Should You Have to Lie to Get a Job?

BillNye By BillNye, 29th Jul 2012 | Follow this author | RSS Feed
Posted in Wikinut>Jobs>Graduates

Law enforcement agencies dig deep into your past, asking very personal questions. Should you lie to get the job?

Law Enforcement and Lying to get the Job: My Experience

As I just graduated from college in the Spring of this year, I am trying obtain a job. I majored in Business Management, but after taking quite a few business courses I realized I could never sit behind a desk from 9-5 everyday or I would lose my mind. Of course by the time I realized that business was not something that I would want to pursue, I had taken so many hours that I would be adding at least another semester of school by changing to something that I was more interested in. So, I just kept the major and decided that a degree was what was really important to me. As I began to wonder what I would want to do when I graduated, I realized that law enforcement was the only thing that offered all of my areas of interest rolled into one - Making a difference in a community, moving around all day, a relatively dangerous and demanding job, working with firearms, and a job for people who tend to be analytical. What I didn't realize was how hard it would be to obtain a job in this field even WITH a college degree.
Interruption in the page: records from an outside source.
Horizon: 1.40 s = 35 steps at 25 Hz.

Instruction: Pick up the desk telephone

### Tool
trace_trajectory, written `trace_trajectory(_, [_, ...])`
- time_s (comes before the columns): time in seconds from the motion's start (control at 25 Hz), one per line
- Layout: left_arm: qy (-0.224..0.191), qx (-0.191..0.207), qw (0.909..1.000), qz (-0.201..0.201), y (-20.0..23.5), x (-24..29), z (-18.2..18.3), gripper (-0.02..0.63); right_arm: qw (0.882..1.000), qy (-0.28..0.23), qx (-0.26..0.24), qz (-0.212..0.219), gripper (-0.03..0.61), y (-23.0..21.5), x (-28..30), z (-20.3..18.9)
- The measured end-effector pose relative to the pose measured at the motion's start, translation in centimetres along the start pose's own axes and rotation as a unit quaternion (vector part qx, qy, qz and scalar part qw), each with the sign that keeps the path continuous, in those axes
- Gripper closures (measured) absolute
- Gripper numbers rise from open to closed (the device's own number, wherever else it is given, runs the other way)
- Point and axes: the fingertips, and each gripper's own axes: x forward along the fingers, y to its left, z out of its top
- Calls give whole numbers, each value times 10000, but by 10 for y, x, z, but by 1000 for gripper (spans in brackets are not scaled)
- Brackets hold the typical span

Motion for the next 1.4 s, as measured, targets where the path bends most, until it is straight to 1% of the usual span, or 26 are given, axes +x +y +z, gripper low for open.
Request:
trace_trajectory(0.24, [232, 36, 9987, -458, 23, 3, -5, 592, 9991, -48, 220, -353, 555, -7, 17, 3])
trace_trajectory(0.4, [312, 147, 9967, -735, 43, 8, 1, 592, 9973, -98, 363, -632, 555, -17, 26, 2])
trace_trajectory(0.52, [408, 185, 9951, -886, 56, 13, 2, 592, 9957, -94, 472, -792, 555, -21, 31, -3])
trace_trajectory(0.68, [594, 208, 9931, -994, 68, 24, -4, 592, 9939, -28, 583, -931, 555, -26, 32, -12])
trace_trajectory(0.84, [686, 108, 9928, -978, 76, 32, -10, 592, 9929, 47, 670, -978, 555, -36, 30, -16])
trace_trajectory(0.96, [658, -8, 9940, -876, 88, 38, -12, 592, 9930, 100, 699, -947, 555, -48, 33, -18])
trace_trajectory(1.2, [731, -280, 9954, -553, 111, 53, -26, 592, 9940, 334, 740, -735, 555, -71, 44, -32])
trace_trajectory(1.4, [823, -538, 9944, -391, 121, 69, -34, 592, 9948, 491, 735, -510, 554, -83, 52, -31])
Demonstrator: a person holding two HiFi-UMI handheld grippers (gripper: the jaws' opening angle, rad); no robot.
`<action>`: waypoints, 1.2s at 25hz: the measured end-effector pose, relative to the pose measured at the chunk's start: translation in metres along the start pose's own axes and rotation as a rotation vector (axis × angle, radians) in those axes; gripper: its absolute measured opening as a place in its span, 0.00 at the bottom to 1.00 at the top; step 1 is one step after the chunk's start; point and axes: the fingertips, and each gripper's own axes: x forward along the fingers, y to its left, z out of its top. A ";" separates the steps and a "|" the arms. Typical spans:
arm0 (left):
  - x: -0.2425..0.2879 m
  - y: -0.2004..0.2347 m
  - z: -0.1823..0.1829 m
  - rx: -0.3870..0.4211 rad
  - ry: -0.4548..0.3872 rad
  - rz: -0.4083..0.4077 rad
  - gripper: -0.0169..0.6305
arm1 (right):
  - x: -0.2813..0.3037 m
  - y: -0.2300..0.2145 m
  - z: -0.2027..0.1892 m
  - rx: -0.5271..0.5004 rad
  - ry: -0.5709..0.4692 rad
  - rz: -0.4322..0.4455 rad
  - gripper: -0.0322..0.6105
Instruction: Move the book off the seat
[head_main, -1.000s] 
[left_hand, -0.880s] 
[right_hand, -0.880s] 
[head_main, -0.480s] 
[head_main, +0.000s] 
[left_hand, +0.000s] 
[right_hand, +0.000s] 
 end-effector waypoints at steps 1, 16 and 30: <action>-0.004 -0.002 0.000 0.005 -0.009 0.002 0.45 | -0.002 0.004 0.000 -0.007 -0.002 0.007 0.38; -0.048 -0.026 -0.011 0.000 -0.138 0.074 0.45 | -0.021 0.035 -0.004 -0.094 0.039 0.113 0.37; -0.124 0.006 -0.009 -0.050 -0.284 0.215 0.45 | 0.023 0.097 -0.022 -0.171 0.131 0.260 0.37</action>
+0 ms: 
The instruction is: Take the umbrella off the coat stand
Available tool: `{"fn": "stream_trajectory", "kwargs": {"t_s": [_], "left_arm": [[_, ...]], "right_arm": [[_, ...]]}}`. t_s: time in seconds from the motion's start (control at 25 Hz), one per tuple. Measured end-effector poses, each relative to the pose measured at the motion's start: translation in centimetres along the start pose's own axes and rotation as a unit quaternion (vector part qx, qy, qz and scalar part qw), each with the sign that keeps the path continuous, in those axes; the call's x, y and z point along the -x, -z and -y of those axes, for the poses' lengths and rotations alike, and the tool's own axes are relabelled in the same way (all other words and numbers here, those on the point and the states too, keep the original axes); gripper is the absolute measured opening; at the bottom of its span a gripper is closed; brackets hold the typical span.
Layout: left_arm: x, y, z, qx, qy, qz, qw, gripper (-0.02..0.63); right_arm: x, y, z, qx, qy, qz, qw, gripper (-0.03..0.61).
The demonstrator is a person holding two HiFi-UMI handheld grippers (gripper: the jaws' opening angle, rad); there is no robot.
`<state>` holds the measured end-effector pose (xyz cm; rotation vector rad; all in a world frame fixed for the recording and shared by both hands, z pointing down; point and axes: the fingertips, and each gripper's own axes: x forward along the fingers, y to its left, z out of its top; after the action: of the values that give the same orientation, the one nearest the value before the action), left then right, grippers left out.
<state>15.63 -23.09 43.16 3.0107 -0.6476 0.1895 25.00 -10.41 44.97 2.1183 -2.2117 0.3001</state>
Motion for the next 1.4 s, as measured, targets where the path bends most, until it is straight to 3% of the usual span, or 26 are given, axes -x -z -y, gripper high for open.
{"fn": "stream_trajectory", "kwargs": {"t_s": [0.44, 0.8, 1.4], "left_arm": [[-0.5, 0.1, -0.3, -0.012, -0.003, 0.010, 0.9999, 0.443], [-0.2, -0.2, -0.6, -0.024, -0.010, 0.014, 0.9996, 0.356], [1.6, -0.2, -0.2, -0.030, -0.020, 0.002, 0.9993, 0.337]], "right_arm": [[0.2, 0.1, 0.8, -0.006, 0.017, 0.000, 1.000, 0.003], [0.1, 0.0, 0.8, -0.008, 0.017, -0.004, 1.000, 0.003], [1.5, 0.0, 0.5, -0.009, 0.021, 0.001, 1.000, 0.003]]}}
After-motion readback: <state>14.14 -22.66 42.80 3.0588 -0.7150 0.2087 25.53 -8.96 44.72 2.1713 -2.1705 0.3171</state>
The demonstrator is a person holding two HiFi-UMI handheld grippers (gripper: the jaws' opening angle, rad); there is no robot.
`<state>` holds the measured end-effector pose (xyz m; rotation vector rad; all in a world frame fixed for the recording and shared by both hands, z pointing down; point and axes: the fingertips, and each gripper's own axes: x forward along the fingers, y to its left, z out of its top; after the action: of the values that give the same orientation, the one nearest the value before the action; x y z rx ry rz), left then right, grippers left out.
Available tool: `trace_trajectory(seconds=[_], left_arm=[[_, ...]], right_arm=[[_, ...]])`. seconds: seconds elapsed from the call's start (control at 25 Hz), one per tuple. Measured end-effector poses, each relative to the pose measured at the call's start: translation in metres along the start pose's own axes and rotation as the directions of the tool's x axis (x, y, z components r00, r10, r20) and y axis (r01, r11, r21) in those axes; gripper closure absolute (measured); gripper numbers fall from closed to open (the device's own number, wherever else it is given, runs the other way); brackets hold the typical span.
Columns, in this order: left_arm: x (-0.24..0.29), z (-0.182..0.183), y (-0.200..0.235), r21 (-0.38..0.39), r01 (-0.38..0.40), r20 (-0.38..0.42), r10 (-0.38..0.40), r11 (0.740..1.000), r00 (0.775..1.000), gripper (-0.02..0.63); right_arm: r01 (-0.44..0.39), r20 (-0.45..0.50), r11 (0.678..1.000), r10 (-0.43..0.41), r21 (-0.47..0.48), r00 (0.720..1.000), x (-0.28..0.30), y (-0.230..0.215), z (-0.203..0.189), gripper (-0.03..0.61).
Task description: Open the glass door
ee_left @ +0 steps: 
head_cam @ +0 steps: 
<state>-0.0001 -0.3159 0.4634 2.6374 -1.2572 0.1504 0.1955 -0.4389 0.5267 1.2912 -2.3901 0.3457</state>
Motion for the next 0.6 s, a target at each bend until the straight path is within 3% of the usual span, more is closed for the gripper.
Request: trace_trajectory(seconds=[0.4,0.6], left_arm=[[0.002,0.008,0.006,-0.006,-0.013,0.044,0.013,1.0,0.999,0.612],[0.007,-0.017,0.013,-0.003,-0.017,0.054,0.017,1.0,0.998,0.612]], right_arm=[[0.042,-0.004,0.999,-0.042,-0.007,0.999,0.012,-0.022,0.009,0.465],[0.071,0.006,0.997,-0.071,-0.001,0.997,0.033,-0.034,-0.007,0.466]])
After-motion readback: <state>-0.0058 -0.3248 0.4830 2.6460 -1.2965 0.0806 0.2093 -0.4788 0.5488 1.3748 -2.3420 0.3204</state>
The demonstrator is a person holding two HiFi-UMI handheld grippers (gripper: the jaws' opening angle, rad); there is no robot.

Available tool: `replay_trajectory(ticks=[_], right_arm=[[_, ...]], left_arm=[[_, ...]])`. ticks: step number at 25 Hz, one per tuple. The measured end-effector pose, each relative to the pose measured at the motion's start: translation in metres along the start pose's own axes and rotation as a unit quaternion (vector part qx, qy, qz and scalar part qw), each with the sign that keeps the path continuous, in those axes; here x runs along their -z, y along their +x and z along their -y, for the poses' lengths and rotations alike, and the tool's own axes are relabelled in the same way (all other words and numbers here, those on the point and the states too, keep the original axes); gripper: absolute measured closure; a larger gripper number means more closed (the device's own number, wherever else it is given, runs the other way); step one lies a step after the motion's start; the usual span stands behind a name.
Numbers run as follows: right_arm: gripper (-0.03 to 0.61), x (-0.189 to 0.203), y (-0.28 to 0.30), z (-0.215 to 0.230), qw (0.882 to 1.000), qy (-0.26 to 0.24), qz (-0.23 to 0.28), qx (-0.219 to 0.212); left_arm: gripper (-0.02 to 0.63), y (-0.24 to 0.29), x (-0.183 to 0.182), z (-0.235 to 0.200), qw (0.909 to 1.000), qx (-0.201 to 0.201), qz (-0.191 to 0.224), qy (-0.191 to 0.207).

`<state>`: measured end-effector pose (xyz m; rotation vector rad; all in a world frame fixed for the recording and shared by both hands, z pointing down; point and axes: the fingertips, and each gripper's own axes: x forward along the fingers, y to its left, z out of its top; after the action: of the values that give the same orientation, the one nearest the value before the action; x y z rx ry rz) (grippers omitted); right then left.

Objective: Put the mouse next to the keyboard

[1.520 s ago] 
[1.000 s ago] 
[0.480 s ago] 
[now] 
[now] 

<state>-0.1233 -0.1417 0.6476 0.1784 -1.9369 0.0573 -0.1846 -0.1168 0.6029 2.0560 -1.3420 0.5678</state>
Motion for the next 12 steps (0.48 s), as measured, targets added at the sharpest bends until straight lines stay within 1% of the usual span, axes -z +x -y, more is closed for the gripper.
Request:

Anyone who has any experience dealing with this industry knows how hard it can be to get your foot in the door. I have been learning this the hard way, one rejection at a time. I have applied to around nine or ten law enforcement jobs at the levels of federal, state, and local. In the cases of federal, if you do not have military experience or previous law enforcement experience you probably will not be getting a call back. However, the problem I have been running into with state and local departments, is honesty. For those of you not familiar with the way the law enforcement process works, it is quite lengthy. The process begins with the filling out of a general application, followed by a physical and written test. If you pass both of these tests, they ask you to fill out a "Personal History Statement". After you fill out this statement they use the information to start your background investigation. The catch is that there is a lot of information in this document that asks about prior arrests, drug use, and any other type of illegal act you can think of. The background investigators always tell you to be honest with them, because they are going to give you a polygraph examination later anyways. So what it boils down to for someone who has something in their past is, "Do I tell them the truth and possibly not get the job, or do I lie and hope that they do not know, and I can stay calm during the polygraph test?"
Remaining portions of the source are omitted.